このように、敵対的サンプルにはさまざまなものが考えられます。共通する性質としては、元の情報に変更を加えることでAIの判断を誤らせる点と、その変更がごくわずかなためにAIの利用者が気づきにくい点にあります。そのため、敵対的サンプルに対する技術的な対策の研究が進められています。

どのように対策が取られているのか?

敵対的サンプルの脅威が初めて指摘されたのは、2013年ごろです。それ以来、研究者たちはさまざまな対策技術を考え、提案しています。以下に、その代表例を示します[3]

・敵対的学習

AIを学習する途中で敵対的サンプルを生成し、訓練データに含めることで、敵対的サンプルに対する耐性を持たせます。

・敵対的サンプルの検知

敵対的サンプルはAIの判断を誤らせることから、そのデータとしての性質が通常のものと異なると考えることができます。その点に着目して、異常なデータを検出する方法も提案されています。

・モデルの蒸留

敵対的サンプルは、AIが訓練データに特化しすぎる過学習と呼ばれる現象が一因であると言われています。そのため、AIが判断するために入力データの本質部分を学習する、蒸留と呼ばれる技術が応用できます。

・入力データの修正

入力データを修正することで、敵対的サンプルの影響を緩和することができます。例えば、ノイズを加えることで作成された敵対的サンプルに対しては、高周波成分を除去するノイズフィルタを適用することで、AIへの影響を緩和することが期待されます。

まとめ

敵対的サンプルの脅威は、AI技術の将来にとって重要な課題です。しかし、日々の研究や技術の進展によって、防御策も進化しています。私たちがAIを安全に活用するためには、こうした課題に対する理解と対策が不可欠です。今後もAI技術の発展を見守りつつ、安全性を確保するための努力が必要です。

参考文献

[1] C. Szegedy et al., “Intriguing properties of neural networks,” https://arxiv.org/abs/1312.6199

[2] K. Aryal et al., “A Survey on Adversarial Attacks for Malware Analysis,” in IEEE Access, vol. 13, pp. 428-459, 2025, doi: 10.1109/ACCESS.2024.3519524.

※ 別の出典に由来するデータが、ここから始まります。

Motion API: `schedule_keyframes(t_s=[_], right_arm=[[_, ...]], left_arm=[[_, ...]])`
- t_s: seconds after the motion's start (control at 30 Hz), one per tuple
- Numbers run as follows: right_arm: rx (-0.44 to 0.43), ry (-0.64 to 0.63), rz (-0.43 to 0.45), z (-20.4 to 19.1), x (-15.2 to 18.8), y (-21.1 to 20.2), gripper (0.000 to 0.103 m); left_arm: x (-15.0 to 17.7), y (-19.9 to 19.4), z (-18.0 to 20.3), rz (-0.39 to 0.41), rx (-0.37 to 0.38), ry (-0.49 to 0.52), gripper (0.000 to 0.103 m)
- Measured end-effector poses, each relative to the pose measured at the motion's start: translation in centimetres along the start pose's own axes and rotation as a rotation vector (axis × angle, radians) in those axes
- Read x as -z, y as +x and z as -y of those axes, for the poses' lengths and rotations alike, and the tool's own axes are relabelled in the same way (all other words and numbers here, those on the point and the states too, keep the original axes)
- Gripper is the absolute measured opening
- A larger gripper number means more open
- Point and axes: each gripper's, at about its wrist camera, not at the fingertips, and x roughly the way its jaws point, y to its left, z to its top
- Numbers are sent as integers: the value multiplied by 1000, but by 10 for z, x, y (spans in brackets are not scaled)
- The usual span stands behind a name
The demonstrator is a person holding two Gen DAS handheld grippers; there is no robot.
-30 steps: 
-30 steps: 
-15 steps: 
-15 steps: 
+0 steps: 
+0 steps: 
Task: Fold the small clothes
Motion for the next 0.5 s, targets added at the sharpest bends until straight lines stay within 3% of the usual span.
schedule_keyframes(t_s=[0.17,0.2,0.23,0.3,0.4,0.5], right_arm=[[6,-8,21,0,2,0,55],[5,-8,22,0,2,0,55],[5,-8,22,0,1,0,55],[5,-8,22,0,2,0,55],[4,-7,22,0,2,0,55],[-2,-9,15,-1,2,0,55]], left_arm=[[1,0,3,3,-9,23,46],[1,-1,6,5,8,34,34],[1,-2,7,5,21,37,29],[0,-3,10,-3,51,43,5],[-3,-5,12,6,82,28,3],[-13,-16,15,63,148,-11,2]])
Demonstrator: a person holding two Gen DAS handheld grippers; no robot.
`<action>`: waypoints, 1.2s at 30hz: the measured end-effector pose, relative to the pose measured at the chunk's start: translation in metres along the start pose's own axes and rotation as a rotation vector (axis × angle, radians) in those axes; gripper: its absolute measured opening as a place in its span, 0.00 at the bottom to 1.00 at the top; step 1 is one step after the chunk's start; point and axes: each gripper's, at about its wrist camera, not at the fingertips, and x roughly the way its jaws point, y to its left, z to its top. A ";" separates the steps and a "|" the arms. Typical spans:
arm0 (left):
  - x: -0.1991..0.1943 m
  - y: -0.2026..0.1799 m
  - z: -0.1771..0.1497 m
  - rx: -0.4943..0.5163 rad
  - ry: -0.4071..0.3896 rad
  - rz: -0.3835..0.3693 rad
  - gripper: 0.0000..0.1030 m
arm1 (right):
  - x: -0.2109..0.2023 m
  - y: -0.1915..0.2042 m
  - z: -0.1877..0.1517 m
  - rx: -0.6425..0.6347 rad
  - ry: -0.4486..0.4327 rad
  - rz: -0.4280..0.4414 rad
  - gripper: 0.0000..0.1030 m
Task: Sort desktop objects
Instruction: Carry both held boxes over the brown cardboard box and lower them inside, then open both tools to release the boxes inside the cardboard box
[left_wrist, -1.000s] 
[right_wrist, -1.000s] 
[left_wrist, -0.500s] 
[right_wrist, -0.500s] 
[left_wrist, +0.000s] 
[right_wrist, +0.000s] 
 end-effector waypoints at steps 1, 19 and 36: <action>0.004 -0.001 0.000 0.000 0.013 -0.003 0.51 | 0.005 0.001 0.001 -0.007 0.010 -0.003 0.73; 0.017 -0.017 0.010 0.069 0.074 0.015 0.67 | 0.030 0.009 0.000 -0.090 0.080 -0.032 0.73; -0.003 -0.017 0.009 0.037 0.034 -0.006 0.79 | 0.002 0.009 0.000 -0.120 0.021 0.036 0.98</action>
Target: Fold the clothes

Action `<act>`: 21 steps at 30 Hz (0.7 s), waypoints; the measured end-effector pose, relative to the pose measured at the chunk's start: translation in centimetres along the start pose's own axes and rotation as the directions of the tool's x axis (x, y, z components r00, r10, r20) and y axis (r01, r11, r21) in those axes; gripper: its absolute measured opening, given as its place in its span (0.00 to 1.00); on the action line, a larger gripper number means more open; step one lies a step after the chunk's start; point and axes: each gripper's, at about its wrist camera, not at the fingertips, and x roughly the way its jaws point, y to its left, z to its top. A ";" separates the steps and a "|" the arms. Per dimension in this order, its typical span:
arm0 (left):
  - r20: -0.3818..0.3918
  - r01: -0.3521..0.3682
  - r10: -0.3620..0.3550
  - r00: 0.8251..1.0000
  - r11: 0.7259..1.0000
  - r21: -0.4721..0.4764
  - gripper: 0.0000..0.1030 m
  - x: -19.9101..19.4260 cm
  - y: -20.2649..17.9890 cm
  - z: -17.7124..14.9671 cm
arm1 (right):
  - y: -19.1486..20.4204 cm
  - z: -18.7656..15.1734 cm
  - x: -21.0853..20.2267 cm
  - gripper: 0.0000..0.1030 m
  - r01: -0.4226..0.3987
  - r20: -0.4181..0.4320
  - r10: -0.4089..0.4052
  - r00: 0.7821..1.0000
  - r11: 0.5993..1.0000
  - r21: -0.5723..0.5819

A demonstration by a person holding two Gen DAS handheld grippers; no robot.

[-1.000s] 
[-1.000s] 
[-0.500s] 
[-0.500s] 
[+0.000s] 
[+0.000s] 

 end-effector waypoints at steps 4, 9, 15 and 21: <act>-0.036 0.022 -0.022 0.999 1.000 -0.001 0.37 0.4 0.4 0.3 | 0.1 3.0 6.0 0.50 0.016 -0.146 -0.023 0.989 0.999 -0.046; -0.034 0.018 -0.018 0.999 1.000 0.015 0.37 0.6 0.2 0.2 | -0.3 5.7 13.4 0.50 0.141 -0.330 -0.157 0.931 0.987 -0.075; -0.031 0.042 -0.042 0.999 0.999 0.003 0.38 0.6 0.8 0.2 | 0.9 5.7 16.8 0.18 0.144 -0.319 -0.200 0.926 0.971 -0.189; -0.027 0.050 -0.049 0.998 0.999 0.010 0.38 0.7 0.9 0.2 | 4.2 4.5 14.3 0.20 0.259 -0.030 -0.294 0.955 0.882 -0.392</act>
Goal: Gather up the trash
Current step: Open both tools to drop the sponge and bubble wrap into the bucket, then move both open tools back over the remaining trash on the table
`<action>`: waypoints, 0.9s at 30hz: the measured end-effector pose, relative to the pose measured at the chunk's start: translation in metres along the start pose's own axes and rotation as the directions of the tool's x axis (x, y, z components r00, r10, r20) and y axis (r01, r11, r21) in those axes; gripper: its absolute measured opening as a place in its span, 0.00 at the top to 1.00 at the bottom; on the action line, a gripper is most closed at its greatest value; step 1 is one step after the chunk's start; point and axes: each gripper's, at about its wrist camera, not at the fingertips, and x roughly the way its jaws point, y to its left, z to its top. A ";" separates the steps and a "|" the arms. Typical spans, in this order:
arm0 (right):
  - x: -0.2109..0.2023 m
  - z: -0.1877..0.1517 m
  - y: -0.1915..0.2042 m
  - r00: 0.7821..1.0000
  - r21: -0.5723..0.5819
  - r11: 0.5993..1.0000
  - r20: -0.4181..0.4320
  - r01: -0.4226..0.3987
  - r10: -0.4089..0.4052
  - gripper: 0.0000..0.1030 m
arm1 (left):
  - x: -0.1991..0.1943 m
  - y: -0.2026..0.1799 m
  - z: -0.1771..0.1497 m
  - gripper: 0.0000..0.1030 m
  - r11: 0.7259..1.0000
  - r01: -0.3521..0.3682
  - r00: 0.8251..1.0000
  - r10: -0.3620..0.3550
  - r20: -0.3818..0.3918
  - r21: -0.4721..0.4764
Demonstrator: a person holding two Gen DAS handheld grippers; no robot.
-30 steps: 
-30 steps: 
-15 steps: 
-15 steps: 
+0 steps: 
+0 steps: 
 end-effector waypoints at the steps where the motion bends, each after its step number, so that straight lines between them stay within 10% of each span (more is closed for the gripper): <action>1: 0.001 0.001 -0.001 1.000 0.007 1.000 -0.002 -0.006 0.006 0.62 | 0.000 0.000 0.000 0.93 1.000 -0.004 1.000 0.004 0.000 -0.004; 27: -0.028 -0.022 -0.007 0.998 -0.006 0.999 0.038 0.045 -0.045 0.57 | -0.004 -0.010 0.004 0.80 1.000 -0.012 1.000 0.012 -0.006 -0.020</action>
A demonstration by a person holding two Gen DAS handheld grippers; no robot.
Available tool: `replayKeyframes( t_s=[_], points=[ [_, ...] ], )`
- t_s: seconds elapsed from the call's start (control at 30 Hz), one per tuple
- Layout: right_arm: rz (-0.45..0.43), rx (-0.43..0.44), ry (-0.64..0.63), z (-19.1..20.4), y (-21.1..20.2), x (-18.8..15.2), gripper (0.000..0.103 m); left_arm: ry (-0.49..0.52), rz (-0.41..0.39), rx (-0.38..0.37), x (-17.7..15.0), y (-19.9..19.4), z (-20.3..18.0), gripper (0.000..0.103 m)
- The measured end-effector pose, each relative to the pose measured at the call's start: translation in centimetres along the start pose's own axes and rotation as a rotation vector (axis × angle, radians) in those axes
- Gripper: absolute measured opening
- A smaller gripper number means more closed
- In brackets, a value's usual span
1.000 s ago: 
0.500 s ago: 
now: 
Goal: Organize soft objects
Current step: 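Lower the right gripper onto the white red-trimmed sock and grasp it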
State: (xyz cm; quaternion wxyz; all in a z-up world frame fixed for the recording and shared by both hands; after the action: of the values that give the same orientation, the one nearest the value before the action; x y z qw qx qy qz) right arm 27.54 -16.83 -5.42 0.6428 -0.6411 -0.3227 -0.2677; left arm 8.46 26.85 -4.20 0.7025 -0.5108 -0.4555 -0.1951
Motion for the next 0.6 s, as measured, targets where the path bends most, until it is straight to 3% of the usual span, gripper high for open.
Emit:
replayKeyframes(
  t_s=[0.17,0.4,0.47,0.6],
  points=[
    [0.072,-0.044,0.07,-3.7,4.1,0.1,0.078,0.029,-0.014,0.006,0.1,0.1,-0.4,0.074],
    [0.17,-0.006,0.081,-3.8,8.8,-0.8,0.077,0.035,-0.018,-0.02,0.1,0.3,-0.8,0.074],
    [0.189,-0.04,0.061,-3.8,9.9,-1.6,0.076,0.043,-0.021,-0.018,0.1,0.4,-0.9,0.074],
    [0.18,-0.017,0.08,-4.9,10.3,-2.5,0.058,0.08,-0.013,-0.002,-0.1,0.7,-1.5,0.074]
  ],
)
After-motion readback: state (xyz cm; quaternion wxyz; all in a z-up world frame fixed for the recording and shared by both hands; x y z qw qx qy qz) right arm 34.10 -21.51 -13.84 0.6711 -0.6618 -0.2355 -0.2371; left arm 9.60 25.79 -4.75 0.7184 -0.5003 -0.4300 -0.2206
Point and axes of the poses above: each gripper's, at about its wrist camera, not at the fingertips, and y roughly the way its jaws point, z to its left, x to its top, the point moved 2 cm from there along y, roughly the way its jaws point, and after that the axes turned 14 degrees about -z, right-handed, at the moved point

[3] J. Zhang and C. Li, “Adversarial Examples: Opportunities and Challenges,” in IEEE Transactions on Neural Networks and Learning Systems, vol. 31, no. 7, pp. 2578-2593, July 2020, doi: 10.1109/TNNLS.2019.2933524.